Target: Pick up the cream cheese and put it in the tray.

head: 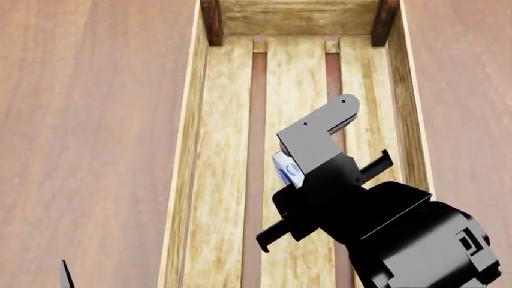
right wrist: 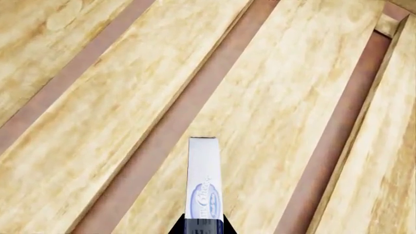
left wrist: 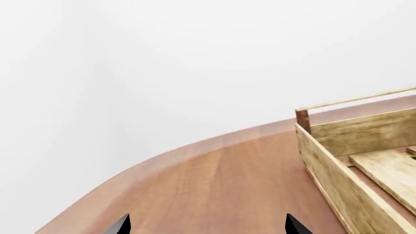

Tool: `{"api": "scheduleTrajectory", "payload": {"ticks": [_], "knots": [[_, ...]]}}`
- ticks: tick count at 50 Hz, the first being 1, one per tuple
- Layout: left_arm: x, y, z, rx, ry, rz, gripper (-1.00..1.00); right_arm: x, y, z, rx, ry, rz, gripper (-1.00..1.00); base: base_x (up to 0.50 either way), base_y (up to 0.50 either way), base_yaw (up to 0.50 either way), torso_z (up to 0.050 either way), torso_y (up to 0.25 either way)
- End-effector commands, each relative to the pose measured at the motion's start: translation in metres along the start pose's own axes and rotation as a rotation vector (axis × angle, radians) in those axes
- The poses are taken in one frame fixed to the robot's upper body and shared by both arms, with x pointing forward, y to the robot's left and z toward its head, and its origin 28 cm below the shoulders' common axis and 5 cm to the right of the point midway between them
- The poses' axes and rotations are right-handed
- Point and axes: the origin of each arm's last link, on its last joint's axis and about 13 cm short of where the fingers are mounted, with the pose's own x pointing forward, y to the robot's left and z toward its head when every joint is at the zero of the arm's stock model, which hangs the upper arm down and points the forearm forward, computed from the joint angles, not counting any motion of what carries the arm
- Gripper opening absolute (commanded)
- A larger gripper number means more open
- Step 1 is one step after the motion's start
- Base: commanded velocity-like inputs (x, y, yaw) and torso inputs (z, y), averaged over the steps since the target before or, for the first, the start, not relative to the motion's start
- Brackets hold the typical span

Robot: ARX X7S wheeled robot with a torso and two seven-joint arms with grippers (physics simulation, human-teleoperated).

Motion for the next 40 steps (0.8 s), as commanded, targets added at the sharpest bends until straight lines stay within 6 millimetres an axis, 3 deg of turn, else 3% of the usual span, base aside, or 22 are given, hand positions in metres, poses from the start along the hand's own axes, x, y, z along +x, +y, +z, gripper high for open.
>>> {"api": "scheduleTrajectory", "payload": {"ticks": [1,21,22,40], "knots": [[-0.0008,-0.0004,-0.0008,-0.005,-0.001,-0.009,1.00,0.0024,-0.0001,-0.0008,-0.018,0.004,-0.019,-1.00,0.00,0.00,0.00,0.000,0.000],[-0.0024,-0.0012,-0.0008,-0.004,-0.002,-0.013,1.00,0.0062,0.0005,-0.0028,-0.024,0.029,-0.020,-1.00,0.00,0.00,0.00,0.000,-0.001],[-0.0024,-0.0012,-0.0008,-0.004,-0.002,-0.014,1.00,0.0067,0.0002,-0.0029,-0.024,0.034,-0.026,1.00,0.00,0.00,0.00,0.000,-0.010],[-0.0020,-0.0011,0.0010,-0.002,-0.003,-0.015,1.00,0.0081,-0.0007,-0.0054,-0.025,0.042,-0.035,1.00,0.00,0.00,0.00,0.000,0.000]]}}
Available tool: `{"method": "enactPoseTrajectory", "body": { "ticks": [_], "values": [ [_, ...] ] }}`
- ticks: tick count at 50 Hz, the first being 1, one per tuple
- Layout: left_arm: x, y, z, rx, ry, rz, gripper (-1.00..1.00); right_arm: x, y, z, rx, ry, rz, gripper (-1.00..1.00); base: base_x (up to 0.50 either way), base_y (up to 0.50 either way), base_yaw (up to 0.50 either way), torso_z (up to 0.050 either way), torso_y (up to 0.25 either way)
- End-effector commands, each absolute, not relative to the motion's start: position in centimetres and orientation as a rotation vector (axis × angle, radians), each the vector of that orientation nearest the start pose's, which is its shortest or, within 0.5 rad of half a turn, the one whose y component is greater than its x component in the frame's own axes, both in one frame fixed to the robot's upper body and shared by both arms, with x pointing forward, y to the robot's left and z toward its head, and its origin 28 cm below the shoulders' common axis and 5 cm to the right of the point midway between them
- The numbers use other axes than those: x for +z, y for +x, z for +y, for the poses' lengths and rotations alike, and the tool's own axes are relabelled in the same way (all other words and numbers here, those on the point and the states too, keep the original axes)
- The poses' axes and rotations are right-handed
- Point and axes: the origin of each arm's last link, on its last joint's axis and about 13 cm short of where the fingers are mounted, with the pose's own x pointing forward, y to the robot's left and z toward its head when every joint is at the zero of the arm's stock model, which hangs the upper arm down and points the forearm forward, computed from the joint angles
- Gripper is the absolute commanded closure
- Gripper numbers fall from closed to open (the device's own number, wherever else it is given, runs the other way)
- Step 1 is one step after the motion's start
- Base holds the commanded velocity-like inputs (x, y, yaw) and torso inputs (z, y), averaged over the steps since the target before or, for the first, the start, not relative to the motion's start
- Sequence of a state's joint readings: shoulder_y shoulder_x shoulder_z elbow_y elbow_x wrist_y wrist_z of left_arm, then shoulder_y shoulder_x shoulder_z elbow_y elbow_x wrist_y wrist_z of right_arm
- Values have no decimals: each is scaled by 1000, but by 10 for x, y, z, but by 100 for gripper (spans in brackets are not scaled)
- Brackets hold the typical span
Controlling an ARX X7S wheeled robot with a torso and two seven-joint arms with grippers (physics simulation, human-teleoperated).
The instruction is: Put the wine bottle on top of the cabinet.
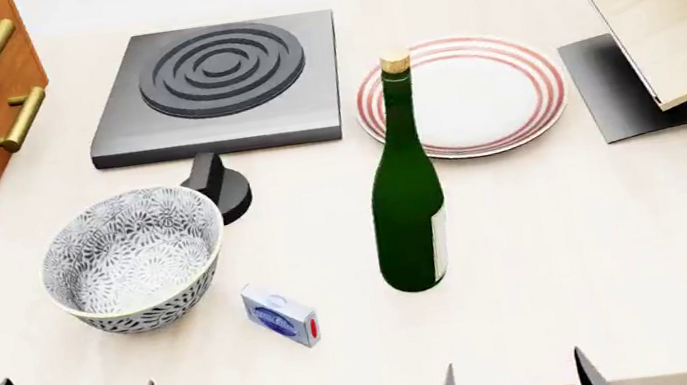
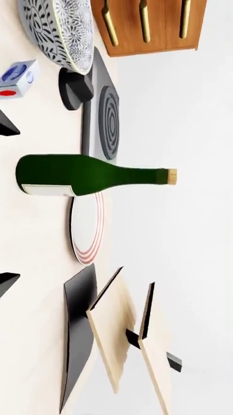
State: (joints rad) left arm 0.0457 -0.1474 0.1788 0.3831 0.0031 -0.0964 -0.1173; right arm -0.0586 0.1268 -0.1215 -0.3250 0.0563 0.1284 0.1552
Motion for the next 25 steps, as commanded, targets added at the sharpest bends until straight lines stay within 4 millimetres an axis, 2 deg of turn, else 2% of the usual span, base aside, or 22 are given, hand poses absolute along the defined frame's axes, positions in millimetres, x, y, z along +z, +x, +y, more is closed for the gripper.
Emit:
{"method": "enactPoseTrajectory", "body": {
  "ticks": [1, 6, 10, 13, 25],
  "values": [
    [117, 184, 194, -96, 112, -358, -100, 98, 187, -95, -6, -51, -232, -100, 0, 0, 0, 0, 0],
    [142, 175, 190, -119, 97, -432, -100, 123, 180, -93, 5, -42, -296, -100, 0, 0, 0, 0, 0],
    [152, 170, 188, -126, 101, -455, -100, 134, 175, -92, 8, -41, -327, -100, 0, 0, 0, 0, 0],
    [167, 163, 187, -130, 114, -505, -100, 148, 170, -92, 12, -38, -366, -100, 0, 0, 0, 0, 0],
    [186, 154, 184, -140, 117, -582, -100, 177, 156, -91, 17, -34, -457, -100, 0, 0, 0, 0, 0]
  ]
}}
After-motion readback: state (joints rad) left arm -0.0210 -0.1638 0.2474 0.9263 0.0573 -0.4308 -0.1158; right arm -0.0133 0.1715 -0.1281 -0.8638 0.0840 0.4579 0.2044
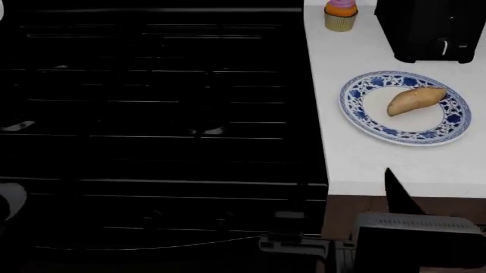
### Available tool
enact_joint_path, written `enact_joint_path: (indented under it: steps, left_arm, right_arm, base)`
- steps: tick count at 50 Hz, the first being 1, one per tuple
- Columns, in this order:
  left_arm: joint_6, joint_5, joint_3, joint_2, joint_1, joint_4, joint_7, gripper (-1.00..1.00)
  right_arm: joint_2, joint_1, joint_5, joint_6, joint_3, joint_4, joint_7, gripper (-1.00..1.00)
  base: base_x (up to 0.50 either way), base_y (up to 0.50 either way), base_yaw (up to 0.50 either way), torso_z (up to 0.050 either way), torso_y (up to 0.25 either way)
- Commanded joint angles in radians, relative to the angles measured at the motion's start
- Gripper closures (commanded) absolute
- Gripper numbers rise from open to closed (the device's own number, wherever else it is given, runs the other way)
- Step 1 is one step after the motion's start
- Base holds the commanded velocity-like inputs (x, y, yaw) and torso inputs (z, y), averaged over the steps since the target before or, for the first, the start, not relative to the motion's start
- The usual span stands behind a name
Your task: Pick the sweet potato from the counter and place it in the microwave.
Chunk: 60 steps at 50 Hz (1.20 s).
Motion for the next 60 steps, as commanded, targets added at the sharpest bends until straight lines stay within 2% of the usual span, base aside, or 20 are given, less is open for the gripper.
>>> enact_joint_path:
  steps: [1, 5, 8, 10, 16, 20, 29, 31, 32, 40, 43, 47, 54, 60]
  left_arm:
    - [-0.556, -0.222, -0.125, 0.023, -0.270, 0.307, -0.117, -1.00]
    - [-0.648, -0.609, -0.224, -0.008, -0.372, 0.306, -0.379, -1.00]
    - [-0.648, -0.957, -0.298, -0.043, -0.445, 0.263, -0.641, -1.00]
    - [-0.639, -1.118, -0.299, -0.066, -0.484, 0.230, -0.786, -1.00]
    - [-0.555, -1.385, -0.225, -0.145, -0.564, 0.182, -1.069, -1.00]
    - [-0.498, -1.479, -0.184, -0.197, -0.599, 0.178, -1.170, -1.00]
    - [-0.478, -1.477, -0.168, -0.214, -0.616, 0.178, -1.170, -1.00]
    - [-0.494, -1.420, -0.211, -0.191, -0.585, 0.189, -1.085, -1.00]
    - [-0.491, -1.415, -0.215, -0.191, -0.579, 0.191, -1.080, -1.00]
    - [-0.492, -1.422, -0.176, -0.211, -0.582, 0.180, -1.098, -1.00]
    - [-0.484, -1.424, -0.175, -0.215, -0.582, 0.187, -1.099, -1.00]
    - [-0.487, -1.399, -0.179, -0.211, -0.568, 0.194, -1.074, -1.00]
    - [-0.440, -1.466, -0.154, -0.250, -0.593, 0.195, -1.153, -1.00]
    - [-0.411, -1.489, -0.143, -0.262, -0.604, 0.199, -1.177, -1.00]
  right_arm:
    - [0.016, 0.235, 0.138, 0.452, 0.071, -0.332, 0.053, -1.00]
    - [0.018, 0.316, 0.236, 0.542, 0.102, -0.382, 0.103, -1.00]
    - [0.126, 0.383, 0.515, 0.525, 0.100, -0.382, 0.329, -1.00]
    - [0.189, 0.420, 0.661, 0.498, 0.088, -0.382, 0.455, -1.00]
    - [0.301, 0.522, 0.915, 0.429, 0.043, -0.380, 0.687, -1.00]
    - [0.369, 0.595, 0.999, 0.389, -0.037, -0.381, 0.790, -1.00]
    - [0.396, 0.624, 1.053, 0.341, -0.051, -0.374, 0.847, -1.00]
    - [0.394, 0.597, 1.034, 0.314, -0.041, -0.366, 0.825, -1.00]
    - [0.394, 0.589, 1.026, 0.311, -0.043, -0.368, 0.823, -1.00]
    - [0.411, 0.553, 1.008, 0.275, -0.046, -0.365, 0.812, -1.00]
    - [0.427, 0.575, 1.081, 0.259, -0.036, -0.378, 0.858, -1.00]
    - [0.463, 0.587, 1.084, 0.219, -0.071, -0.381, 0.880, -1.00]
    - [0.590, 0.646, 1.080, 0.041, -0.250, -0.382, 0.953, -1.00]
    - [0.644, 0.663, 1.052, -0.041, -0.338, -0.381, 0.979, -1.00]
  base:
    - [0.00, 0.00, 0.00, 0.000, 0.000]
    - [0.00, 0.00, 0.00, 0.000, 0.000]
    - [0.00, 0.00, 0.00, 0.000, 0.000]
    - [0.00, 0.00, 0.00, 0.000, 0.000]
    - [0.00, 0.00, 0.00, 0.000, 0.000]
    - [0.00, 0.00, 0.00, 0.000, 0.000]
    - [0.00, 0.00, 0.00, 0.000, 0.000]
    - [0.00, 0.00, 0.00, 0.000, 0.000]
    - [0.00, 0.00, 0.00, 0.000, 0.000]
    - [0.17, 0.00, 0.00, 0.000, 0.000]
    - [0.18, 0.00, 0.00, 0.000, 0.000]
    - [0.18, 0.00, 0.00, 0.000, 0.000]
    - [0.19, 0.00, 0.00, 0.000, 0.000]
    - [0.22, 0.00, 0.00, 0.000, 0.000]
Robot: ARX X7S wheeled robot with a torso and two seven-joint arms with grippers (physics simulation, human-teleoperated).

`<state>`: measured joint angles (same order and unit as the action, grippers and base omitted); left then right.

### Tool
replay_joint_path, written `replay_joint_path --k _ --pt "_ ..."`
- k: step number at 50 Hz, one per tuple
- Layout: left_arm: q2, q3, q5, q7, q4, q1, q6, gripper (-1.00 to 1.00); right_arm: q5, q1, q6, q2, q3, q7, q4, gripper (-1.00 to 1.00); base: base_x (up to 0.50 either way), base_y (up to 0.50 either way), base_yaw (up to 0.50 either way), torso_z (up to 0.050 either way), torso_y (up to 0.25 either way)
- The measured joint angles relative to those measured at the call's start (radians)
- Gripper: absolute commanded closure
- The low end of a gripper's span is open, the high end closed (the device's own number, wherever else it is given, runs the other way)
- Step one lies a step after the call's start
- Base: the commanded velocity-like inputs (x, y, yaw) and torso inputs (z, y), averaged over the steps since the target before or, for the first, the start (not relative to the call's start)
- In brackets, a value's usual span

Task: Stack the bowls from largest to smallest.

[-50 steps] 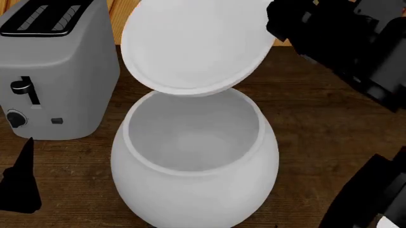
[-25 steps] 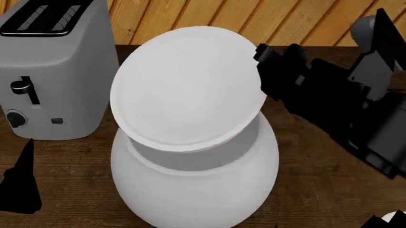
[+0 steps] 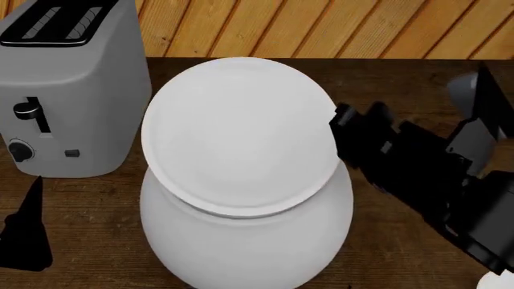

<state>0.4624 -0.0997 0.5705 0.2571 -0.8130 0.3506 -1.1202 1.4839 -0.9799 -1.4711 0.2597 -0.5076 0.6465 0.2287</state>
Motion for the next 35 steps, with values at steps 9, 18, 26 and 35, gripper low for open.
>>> replay_joint_path --k 9,18,26,35 --pt "0.002 0.000 0.005 0.004 -0.002 0.000 -0.001 -1.00 0.029 0.017 0.008 0.008 0.007 0.006 -0.015 1.00 0.00 0.00 0.00 0.000 0.000" --pt "0.004 0.000 0.010 0.006 -0.002 0.000 0.000 -1.00 0.028 0.025 0.024 0.018 0.031 0.012 -0.040 -1.00 0.00 0.00 0.00 0.000 0.000" --pt "0.005 0.002 0.015 0.010 -0.003 0.001 -0.001 -1.00 0.065 0.021 0.033 0.028 0.029 0.054 -0.094 -1.00 0.00 0.00 0.00 0.000 0.000" --pt "0.007 0.000 0.021 0.015 -0.005 0.002 -0.003 -1.00 0.194 0.035 0.028 0.080 0.017 0.173 -0.211 -1.00 0.00 0.00 0.00 0.000 0.000"
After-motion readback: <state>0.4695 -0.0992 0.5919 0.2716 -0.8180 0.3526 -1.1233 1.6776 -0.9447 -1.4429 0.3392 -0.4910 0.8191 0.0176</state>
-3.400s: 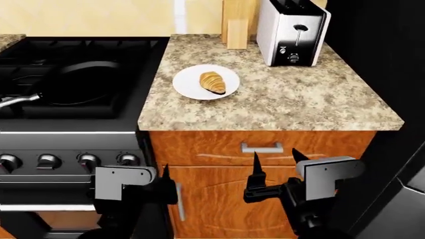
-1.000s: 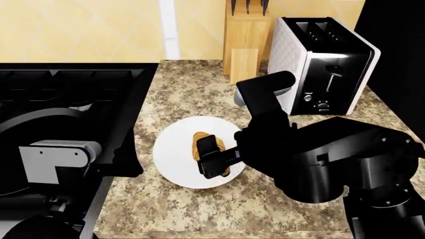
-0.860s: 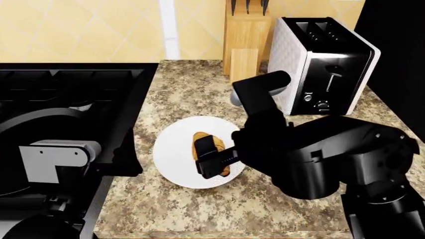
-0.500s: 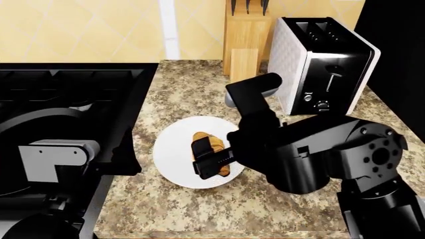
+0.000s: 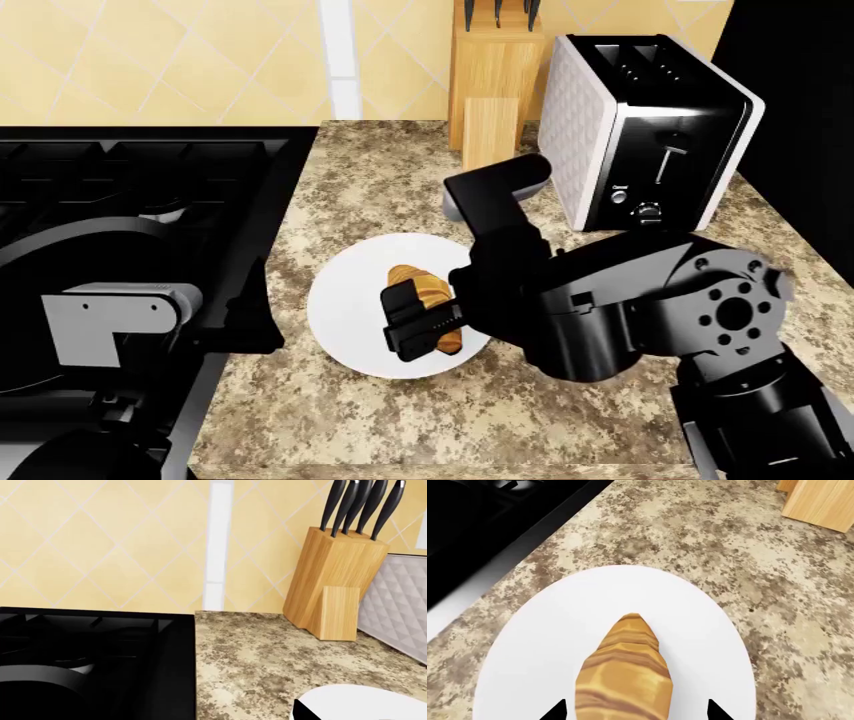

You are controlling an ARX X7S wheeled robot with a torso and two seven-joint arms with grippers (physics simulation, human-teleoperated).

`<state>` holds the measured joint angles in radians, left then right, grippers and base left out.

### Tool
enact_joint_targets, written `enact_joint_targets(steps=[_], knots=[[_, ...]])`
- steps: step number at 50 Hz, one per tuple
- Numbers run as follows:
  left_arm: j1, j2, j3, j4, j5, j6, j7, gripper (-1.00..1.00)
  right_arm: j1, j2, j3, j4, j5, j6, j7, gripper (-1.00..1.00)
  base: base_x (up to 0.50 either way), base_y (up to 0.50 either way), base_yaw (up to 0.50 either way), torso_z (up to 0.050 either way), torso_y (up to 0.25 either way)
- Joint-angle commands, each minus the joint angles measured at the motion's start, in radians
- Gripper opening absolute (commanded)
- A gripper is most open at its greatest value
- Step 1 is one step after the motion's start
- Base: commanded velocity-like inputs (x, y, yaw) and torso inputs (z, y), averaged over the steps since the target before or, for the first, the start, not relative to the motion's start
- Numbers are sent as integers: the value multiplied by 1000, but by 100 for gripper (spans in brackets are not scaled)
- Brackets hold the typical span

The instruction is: Pick the croissant and place it on the pan. Then turn on the stove to warm the croissant.

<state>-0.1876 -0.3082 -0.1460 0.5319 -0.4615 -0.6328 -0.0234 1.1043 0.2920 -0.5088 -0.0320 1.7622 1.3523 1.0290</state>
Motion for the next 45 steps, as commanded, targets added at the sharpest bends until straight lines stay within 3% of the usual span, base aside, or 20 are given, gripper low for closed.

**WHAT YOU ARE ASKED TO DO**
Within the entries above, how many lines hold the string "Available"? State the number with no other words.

**REPLY**
2